We will run inference using the `generate` recipe.

First, getting the configs using tune cp is demonstrated.

In [39]:
!tune cp generation ./generation.yaml

Copied file to generation.yaml


In [53]:
#Running inference with the finetuned model

!tune run generate \
--config generation \
output_dir=./qwen2_1_5B_lora_single_device_outputs_generate \
model._component_=torchtune.models.qwen2.qwen2_1_5b \
tokenizer._component_=torchtune.models.qwen2.qwen2_tokenizer \
tokenizer.path=./Qwen2_5-1_5B-Instruct/vocab.json \
tokenizer.merges_file=./Qwen2_5-1_5B-Instruct/merges.txt \
checkpointer.checkpoint_dir=./qwen2_1_5B_lora_single_device_outputs/epoch_0 \
checkpointer.checkpoint_files='[ft-model-00001-of-00001.safetensors]' \
checkpointer.model_type=QWEN2 \
prompt.user="Tell me a recipe to cook a pizza."

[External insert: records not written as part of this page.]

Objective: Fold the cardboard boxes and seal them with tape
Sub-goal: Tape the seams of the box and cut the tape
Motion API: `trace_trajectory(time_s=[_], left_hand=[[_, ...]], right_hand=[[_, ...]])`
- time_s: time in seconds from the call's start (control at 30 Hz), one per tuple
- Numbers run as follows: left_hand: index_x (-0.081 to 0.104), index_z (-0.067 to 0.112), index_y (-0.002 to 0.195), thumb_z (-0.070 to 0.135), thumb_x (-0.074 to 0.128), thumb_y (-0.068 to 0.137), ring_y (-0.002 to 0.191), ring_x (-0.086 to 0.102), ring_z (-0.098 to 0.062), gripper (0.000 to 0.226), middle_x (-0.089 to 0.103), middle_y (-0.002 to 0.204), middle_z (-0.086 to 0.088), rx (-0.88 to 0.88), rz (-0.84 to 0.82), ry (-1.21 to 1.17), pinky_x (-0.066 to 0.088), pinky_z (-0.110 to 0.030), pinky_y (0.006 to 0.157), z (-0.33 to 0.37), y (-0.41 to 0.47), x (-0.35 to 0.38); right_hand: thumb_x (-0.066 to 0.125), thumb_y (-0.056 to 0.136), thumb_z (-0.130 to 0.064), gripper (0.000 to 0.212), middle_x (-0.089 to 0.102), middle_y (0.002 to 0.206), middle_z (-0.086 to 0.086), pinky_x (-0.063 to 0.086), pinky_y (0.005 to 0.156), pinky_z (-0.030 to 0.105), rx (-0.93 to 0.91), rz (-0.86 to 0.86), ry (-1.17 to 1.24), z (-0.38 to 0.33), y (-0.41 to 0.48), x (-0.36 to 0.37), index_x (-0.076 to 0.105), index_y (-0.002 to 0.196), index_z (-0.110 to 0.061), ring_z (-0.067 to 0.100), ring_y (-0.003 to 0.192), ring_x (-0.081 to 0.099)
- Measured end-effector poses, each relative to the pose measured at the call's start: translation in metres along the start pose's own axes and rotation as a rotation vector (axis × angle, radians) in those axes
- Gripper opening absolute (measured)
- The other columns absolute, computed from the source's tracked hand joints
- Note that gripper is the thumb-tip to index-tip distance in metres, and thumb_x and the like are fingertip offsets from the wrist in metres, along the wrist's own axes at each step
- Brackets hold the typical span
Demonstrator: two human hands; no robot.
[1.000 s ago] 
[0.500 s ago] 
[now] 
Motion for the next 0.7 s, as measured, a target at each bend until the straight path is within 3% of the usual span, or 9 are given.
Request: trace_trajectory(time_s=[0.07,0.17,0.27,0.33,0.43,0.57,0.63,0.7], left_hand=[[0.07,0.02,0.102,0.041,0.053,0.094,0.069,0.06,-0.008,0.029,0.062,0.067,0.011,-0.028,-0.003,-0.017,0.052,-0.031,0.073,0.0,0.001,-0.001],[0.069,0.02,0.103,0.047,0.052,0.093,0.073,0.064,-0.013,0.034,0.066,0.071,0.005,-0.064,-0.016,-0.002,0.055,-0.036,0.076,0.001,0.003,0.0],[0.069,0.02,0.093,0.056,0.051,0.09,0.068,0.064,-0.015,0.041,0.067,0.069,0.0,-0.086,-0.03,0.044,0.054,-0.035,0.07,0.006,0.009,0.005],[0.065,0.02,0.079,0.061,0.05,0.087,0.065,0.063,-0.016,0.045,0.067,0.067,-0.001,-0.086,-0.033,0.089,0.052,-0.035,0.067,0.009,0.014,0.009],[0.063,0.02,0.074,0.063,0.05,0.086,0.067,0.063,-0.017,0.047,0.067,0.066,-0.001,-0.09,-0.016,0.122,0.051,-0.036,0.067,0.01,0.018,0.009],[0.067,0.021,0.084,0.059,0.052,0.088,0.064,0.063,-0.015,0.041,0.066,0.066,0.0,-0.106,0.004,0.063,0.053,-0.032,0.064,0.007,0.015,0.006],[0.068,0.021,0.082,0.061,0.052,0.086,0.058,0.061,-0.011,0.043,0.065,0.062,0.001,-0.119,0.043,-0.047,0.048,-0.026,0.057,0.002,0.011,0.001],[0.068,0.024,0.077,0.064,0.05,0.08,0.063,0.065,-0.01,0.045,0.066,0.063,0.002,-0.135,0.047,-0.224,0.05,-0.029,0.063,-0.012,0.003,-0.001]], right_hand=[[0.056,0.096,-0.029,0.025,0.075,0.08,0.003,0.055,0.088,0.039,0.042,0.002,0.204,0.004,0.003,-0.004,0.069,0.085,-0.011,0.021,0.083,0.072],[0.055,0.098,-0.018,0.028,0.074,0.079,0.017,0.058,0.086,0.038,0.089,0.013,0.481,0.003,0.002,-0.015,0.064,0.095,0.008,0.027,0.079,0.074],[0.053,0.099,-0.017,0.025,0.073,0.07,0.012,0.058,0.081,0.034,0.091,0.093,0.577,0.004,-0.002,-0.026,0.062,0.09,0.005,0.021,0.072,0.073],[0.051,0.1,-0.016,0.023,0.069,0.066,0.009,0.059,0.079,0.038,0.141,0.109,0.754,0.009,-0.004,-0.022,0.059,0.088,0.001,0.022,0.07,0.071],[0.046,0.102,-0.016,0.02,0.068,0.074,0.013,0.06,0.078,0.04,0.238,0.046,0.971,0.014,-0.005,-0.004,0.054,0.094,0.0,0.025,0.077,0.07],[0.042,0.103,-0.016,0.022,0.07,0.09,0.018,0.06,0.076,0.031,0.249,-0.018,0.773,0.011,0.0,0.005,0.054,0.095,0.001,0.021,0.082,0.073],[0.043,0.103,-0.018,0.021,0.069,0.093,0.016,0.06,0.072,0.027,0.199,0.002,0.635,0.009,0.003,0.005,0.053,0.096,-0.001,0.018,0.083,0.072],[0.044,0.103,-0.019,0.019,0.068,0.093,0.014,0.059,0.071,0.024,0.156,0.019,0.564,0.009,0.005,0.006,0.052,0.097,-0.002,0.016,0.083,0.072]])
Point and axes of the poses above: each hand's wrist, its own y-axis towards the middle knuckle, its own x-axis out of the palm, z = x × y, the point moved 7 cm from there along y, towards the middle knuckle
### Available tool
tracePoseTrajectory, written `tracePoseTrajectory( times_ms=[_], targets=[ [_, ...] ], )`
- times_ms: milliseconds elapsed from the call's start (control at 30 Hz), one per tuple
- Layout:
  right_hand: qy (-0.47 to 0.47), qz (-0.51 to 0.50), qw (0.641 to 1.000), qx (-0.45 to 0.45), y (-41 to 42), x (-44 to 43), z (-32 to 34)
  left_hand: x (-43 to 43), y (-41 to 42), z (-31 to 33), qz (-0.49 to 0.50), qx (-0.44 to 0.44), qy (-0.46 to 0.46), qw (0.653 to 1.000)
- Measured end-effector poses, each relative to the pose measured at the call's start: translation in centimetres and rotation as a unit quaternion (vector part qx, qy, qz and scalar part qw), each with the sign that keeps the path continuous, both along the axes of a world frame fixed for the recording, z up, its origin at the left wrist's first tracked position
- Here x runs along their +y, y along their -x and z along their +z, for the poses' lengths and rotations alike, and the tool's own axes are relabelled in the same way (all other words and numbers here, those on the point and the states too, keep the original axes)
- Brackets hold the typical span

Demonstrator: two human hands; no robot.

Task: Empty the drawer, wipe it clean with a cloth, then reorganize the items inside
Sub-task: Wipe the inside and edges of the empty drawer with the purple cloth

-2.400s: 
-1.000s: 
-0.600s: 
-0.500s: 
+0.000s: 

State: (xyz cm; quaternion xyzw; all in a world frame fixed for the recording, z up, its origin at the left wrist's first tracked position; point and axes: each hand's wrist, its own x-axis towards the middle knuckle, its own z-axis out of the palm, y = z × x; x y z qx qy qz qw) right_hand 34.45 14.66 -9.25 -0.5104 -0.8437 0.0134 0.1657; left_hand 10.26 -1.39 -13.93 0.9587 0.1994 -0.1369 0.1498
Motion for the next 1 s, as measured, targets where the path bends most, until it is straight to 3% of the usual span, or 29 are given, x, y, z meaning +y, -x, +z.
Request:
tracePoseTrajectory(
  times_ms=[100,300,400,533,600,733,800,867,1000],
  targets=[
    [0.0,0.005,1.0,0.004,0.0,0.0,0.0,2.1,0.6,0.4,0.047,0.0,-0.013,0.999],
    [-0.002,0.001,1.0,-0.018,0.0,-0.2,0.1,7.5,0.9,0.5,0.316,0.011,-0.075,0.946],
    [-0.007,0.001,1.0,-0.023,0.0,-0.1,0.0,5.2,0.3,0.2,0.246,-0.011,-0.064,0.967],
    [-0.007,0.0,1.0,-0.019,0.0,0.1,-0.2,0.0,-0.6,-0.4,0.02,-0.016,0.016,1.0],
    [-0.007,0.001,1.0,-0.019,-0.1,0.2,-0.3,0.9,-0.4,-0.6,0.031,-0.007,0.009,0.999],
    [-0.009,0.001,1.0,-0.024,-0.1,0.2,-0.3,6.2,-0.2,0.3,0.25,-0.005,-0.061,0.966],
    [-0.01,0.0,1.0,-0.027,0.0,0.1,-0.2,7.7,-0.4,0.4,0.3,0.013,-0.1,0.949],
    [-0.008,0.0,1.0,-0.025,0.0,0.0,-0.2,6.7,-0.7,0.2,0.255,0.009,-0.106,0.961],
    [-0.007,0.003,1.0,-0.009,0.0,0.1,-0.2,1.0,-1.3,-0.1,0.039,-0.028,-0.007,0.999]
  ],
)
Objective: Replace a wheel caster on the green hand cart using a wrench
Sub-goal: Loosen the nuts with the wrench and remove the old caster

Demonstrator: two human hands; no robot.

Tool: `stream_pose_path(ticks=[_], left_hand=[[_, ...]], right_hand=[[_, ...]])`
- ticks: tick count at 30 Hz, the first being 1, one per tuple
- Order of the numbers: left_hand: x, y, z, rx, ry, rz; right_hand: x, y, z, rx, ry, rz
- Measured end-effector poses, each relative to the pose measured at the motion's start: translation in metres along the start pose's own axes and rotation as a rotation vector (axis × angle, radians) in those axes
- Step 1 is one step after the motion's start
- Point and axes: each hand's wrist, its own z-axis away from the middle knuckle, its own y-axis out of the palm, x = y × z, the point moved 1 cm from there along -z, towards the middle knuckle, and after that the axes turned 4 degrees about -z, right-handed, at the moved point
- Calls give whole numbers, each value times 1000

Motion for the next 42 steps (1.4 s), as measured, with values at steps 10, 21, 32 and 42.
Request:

Running InferenceRecipe with resolved config:

checkpointer:
  _component_: torchtune.training.FullModelHFCheckpointer
  checkpoint_dir: ./qwen2_1_5B_lora_single_device_outputs/epoch_0
  checkpoint_files:
  - ft-model-00001-of-00001.safetensors
  model_type: QWEN2
  output_dir: ./qwen2_1_5B_lora_single_device_outputs_generate
device: cuda
dtype: bf16
enable_kv_cache: true
max_new_tokens: 300
model:
  _component_: torchtune.models.qwen2.qwen2_1_5b
output_dir: ./qwen2_1_5B_lora_single_device_outputs_generate
prompt:
  system: null
  user: Tell me a recipe to cook a pizza.
quantizer: null
seed: 1234
temperature: 0.6
tokenizer:
  _component_: torchtune.models.qwen2.qwen2_tokenizer
  max_seq_len: null
  merges_file: ./Qwen2_5-1_5B-Instruct/merges.txt
  path: ./Qwen2_5-1_5B-Instruct/vocab.json
  prompt_template: null
top_k: 300

Setting manual seed to local seed 1234. Local seed is seed + rank = 1234 + 0
Model is initialized with precision torch.bfloat16.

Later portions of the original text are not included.